# [Exercise instructions]
Find the line holding "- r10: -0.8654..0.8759" in the entries below. Give it again exactly, along with every line after it up to and including the line holding "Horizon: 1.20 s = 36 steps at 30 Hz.".

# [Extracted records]
== Segment start ==
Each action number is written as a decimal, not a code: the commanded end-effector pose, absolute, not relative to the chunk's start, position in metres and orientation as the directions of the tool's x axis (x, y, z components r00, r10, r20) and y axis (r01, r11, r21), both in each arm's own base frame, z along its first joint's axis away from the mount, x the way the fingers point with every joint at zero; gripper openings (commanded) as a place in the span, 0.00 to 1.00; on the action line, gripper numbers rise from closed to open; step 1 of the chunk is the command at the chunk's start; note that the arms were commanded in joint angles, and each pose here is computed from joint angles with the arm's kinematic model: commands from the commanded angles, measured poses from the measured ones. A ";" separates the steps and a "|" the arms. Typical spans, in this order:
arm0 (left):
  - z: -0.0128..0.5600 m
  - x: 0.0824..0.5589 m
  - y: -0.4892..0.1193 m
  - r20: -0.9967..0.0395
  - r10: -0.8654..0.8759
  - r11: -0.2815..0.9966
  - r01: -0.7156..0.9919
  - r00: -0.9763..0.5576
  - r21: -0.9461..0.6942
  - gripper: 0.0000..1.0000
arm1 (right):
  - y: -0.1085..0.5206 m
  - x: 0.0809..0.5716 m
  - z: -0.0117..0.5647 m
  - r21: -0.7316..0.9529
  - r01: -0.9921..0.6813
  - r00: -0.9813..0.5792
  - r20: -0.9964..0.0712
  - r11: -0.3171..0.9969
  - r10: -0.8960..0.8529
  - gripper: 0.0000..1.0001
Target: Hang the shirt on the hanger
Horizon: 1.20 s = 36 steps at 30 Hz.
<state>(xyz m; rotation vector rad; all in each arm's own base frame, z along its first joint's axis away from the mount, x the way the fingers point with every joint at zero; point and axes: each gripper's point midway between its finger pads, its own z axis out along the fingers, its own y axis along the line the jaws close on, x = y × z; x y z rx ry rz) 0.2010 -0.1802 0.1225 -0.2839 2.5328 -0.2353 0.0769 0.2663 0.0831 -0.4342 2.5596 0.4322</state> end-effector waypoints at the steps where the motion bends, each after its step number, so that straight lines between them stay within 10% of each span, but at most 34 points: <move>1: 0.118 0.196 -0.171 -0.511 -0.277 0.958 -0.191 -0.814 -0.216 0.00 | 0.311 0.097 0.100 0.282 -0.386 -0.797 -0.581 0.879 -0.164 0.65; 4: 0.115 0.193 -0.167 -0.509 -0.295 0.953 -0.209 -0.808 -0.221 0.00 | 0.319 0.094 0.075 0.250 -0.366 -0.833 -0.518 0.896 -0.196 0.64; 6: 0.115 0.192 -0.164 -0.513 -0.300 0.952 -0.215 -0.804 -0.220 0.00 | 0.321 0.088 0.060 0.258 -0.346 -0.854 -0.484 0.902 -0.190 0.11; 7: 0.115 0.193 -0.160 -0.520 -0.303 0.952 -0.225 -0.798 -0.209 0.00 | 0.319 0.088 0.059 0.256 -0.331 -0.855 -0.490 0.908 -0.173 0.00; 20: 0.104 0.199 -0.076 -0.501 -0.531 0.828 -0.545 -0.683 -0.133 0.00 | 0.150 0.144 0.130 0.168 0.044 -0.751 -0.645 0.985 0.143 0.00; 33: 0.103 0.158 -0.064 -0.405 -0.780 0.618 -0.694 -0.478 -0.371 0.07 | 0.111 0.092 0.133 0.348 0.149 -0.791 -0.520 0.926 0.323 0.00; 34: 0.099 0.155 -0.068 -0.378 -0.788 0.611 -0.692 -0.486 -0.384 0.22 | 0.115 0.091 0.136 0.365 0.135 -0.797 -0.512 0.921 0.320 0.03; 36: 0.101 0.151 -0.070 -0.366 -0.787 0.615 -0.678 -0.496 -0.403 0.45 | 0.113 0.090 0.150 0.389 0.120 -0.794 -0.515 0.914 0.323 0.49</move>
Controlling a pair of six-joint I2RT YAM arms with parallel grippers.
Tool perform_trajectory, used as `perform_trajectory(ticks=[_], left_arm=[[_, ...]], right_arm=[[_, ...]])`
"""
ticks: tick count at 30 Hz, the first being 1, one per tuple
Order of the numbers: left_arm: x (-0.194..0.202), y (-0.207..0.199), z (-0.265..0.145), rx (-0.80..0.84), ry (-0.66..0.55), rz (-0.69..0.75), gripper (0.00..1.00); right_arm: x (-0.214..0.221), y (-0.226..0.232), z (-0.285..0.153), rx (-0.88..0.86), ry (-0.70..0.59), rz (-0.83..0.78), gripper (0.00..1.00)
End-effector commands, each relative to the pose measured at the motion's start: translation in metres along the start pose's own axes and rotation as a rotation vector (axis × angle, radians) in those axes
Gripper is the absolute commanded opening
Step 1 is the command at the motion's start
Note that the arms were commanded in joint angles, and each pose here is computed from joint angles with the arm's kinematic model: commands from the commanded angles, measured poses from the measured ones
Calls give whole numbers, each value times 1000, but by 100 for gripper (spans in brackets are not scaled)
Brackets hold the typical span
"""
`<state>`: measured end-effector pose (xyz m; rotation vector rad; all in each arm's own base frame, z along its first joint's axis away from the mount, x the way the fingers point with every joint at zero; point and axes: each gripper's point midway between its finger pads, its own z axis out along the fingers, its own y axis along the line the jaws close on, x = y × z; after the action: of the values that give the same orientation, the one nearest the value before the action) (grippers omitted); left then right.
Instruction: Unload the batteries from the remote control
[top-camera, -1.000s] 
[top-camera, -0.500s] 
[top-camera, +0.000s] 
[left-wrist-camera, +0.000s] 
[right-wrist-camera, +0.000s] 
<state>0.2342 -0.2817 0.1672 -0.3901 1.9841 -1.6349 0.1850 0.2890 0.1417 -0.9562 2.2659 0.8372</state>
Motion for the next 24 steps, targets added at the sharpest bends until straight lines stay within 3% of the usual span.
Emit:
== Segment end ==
# [Exercise output]
  - r10: -0.8654..0.8759
  - r11: -0.2815..0.9966
  - r01: -0.7156..0.9919
  - r00: -0.9763..0.5576
  - r21: -0.9461..0.6942
  - gripper: 0.0000..1.0000
arm1 (right):
  - y: -0.1085..0.5206 m
  - x: 0.0809..0.5716 m
  - z: -0.0117..0.5647 m
  - r21: -0.7316..0.9529
  - r01: -0.9921..0.6813
  - r00: -0.9813..0.5792
  - r20: -0.9964..0.0712
  - r11: -0.3171..0.9969
  - r10: -0.8960..0.8529
  - gripper: 0.0000..1.0001
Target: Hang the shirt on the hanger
Horizon: 1.20 s = 36 steps at 30 Hz.

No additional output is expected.